J’ai été abandonné à l’âge de cinq ans par mon père et avec ma maman on s’est retrouvés seuls. Elle m’a transmis une leçon de courage comme quoi dans la vie il faut batailler pour réussir, pour réaliser ses rêves. J’ai commencé le basket quand j’avais dix ans car j’avais une voisine qui y jouait. Je trouvais ce sport passionnant, je n’étais pas un shooteur, un grand joueur mais j’aimais faire des passes pour les autres, je me régalais de défendre ensemble. Dès l’âge de 12-14 ans, j’ai ressenti l’envie d’arbitrer. J’avais la force de prendre des décisions rapidement, je n’avais pas peur d’assumer de suite les erreurs. J’aimais la notion de diriger. Au fur et à mesure de gravir des échelons, j’ai réfléchi au pourquoi je suis devenu arbitre. Une activité où on a des règles, où l’on fait respecter la loi. J’avais eu un père qui ne respectait pas du tout la loi et moi j’ai choisi une activité où il fallait être le plus proche de la loi. Dans ma façon d’être, je suis très sensible à la notion d’honnêteté et au respect des règles, que ce soit dans la vie de tous les jours, le code de la route. Cela m’a permis d’être très tôt sensible dans mon activité d’arbitre à la gestion des personnalités. On a les fautes, les fautes techniques pour sanctionner les joueurs mais j’ai toujours préféré l’humain (…) Et d’être au milieu avec un sifflet ça m’a permis de prendre confiance en moi, de diriger à ma façon et j’ai travaillé tous les jours. J’ai assisté à des camps, à des stages, je suis allé à l’encontre de coaches de première division pour les questionner pour apprendre ce qui se fait au plus haut niveau. Tous les jours c’est chercher pour apprendre et apprendre sur moi. Pourquoi je suis là ? Dès que quelqu’un me parle de basket, Chantal Julien (NDLR : responsable des arbitres français de haut niveau), un coach, un joueur, j’écoute car il y a toujours quelque chose à retenir même et surtout à 45 ans. C’est essentiel de ne pas penser détenir la vérité. En trente ans d’arbitrage, j’ai toujours évolué.

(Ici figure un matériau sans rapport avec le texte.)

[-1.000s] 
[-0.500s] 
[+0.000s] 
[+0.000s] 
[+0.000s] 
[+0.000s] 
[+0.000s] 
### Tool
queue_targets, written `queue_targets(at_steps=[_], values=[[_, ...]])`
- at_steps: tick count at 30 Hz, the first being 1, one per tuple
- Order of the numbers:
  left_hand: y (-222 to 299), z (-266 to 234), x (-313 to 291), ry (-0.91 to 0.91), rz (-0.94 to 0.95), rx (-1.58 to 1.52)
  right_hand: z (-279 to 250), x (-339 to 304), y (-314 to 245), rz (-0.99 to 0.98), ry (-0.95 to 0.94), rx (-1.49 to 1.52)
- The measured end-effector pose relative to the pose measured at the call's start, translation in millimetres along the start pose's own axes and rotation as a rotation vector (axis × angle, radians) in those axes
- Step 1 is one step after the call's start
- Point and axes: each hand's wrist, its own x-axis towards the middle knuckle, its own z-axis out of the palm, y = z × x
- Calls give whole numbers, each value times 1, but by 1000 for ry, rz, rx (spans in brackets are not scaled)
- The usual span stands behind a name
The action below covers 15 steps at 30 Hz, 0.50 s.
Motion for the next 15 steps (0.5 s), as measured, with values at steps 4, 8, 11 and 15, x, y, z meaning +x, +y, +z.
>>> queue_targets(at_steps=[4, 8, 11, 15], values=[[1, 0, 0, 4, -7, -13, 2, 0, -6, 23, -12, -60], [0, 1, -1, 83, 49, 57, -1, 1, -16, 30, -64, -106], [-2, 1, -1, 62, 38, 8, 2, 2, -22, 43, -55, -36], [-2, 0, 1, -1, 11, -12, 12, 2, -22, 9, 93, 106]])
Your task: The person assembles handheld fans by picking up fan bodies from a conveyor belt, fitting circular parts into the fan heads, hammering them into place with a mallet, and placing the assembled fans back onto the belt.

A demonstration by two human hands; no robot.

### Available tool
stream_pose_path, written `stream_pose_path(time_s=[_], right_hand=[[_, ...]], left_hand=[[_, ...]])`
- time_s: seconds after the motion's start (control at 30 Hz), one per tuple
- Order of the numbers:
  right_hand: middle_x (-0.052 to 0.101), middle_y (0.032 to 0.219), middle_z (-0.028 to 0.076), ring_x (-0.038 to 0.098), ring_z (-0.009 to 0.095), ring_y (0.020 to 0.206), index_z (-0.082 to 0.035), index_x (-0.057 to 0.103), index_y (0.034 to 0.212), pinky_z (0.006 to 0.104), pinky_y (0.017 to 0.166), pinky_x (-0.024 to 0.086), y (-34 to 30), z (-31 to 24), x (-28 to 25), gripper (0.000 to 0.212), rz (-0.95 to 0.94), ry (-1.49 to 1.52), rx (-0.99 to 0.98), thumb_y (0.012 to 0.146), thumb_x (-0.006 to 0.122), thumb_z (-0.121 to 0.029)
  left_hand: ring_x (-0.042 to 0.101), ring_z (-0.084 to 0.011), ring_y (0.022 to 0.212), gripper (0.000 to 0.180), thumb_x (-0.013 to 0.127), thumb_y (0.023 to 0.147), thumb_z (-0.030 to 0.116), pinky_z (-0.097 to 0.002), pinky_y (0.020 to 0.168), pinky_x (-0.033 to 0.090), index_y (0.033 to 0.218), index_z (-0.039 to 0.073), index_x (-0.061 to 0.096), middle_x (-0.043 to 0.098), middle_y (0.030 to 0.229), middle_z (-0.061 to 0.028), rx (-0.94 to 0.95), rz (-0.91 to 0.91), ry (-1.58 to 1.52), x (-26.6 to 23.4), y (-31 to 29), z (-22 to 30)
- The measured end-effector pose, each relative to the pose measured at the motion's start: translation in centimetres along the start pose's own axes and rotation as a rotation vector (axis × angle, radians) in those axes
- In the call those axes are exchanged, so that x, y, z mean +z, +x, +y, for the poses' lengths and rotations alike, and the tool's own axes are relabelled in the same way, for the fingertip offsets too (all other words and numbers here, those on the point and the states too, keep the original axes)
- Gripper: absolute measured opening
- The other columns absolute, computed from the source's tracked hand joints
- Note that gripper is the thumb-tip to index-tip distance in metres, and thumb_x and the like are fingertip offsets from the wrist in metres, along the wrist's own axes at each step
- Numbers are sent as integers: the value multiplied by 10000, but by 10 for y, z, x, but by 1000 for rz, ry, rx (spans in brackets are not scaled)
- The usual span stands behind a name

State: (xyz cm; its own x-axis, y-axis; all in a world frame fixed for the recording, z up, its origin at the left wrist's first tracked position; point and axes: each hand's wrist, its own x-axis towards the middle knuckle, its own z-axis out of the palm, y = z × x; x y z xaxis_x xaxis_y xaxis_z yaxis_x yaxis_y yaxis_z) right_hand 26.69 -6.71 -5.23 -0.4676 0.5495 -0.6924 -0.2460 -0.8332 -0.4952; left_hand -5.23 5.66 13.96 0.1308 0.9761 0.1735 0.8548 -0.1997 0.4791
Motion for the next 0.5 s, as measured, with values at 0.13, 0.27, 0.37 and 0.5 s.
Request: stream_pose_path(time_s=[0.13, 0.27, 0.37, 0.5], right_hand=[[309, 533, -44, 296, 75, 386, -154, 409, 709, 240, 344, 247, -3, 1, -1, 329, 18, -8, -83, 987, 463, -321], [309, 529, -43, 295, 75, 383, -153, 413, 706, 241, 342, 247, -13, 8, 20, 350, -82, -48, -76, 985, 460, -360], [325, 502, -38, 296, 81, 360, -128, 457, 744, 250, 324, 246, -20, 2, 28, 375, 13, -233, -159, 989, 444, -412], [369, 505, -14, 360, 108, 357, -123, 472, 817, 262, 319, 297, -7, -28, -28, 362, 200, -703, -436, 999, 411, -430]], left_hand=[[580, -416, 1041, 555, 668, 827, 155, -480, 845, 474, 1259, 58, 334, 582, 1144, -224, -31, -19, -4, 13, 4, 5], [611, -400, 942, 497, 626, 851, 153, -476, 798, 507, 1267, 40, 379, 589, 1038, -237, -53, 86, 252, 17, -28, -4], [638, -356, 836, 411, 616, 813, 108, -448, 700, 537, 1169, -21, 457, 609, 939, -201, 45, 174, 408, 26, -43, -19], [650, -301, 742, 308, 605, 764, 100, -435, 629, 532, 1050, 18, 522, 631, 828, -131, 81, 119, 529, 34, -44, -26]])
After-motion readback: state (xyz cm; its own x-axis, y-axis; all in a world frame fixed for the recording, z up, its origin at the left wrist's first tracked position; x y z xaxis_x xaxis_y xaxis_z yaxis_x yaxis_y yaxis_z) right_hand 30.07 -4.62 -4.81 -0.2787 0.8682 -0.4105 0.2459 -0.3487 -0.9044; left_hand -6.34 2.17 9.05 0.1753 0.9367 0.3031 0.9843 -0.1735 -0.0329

Quand on est arbitre international, arbitre t-on de la même façon un joueur suivant sa nationalité, son origine ?

Lorsque j’ai commencé à voyager, j’ai arbitré des joueurs plus ou moins connu et la première chose que j’ai tenu à faire, c’est au maximum d’avoir une connaissance du joueur et de sa personnalité. Et éventuellement de connaître un ou deux mots dans sa langue pour qu’il y ait un premier lien de confiance. « Bonjour ». « Au revoir ». « Merci ». « Comment allez-vous ? » « Bon match ! » Afin de créer un climat essentiel entre un joueur, un coach et un arbitre. Et encore plus au niveau international où au début les joueurs, les joueuses et les coaches ne vous connaissent pas. Avoir des informations sur eux à travers les vidéos ou ce que je peux lire. La deuxième étape, c’est toujours de dissocier la personne et le joueur. Qu’il soit Français, Américain, Serbe, Espagnol ou Italien, il n’y avait pas de différence. La seule difficulté que j’ai pu rencontrer c’est la barrière de la langue. D’où l’intérêt d’être le plus performant possible en anglais. La règle numéro 1, c’est d’être le plus respectueux et le plus poli possible. La politesse est universelle.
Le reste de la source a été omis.